To start with my conclusions, I find that for most any reasonable choice of significance level, you can obtain a p-value for your hypothesis via a one-tailed "z-test" using the asymptotic normal distribution of $\bar X$ under the null (which is given by the central limit theorem).

To restate the problem, let $X_1,...,X_n \stackrel{iid}{\sim} exp(\theta)$ and consider the hypotheses $$ H_0:\; \theta=1\;\;\;H_1 \theta > 1 $$

So the likelihood is $$L(\theta|\mathbf{X})=\theta^{-1}\exp(\theta^{-1}\sum_{i=1}^n X_i)$$ and the corresponding likelihood ratio test statistic is $$ \lambda=-2\ln\bigg[\frac{\sup\{\,L(\theta\mid \mathbf{X}):\theta\in\Theta_0\,\}}{\sup\{\,L(\theta\mid \mathbf{X}):\theta\in\Theta\,\}}\bigg]= -2\ln\bigg[\frac{L(\theta=1 \mid \mathbf{X})}{\sup\{\,L(\theta\mid \mathbf{X}):\theta\ge 1\,\}}\bigg] = $$ $$ -2\ln\bigg[\frac{L(\theta=1 \mid \mathbf{X})}{L(\theta=\max(\bar X, 1) \mid \mathbf{X})}\bigg] $$

Notice that my maximum likelihood estimate of $\theta$ is $\hat \theta = \max(\bar X,1)$ as opposed to just $\bar X$. This is because when you define the null and alternative hypothesis you are assuming that

$$ \Theta = \Theta_0 \cap \Theta_1 = \{1\} \cap (1,\infty)=[1,\infty) $$ In layman's terms, it is impossible by your definition that $\theta<1$, so it would not make sense to use $\bar X < 1$ as an estimate for $\theta$. In the case that $\bar X< 1$, the estimate which yields the highest likelihood, but still resides in the parameter space, is $\hat \theta=1$

Now the boundary problem issue you are referring to is well defined. Under the null, $\lambda$ will not converge to a chi-squared distribution. This problem is well researched. In my answer here I provide many sources which discuss the problem.

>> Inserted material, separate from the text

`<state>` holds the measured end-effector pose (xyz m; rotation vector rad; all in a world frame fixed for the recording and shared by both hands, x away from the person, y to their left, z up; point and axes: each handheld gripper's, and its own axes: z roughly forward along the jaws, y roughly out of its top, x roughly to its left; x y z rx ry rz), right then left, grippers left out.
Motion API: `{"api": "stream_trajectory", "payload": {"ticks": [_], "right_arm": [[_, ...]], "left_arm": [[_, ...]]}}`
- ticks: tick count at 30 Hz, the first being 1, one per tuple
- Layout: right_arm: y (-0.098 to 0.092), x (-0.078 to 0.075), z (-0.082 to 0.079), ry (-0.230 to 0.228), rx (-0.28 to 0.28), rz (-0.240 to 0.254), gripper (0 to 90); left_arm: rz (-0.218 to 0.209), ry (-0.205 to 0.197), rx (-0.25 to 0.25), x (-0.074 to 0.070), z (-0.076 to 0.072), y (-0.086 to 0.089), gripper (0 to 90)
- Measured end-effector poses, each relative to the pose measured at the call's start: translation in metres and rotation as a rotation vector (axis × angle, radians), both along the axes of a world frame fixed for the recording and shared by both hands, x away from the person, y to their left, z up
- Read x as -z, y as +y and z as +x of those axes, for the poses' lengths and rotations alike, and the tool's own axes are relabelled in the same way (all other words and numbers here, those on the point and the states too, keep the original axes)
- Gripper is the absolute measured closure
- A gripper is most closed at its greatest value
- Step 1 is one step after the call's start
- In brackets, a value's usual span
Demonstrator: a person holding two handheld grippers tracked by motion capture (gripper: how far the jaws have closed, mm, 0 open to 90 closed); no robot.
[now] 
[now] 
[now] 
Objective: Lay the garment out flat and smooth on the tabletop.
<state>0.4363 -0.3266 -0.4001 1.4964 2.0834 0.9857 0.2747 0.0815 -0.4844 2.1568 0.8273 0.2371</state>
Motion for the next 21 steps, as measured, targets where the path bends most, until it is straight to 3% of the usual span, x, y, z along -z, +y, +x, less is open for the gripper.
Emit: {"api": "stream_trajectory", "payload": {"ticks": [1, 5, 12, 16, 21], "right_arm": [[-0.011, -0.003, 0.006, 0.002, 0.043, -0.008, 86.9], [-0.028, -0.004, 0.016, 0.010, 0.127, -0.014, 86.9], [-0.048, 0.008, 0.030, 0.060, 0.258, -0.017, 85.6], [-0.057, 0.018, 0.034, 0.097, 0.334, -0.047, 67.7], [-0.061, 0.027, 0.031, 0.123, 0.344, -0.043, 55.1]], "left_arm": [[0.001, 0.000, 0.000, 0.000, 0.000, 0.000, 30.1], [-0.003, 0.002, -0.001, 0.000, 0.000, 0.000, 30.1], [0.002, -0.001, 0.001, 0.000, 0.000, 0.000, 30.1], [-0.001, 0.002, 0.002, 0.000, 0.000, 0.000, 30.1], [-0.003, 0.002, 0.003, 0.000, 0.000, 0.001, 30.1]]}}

In this specif case, it can be shown (using the central limit theorem) that the asymptotic distribution of $\hat \theta$ is a censored normal distribution;

$$ p(\hat \theta \mid \theta=1)=\begin{cases} \phi(\hat \theta \mid \mu=1,\sigma=1/\sqrt{n}) \;\;\mathrm{if}\;\;\hat \theta > 1 \\ 0.5\times \delta(\hat \theta-1)\;\;\mathrm{if}\;\;\hat \theta=1 \\ 0\;\;\mathrm{otherwise}\end{cases} $$ where $\phi(x \mid \mu,\sigma)=\frac{1}{\sigma\sqrt{2\pi}}\exp\bigg(-\frac{(x-\mu)^2}{2\sigma^2} \bigg)$ is the Gaussian pdf, and $\delta(x)$ is the Dirac delta function. The limiting CDF is then;

$$ P(\hat \Theta \le \hat \theta \mid \theta=1)=\begin{cases} \Phi(\hat \Theta \le \hat \theta \mid \mu=1,\sigma=1/\sqrt{n}) \;\;\mathrm{if}\;\;\hat \theta > 1 \\ 0.5\;\;\mathrm{if}\;\;\hat \theta=1 \\ 0\;\;\mathrm{otherwise}\end{cases} $$

where $\Phi(X \le x\mid \mu,\sigma)$ is the Gaussian cdf.

Using this asymptotic distribution, the p-value for your hypothesis test is simply $1-P(\hat \Theta \le \hat \theta | \theta=1)$.

It should be noted that for any significance level less than $0.5$ (why would it not be?), using the above censored normal is equivalent to simply using the Gaussian pdf $\phi(\hat \theta \mid \mu=1,\sigma=1/\sqrt{n})$ which, as it happens, is the limiting distribution of $\bar X$.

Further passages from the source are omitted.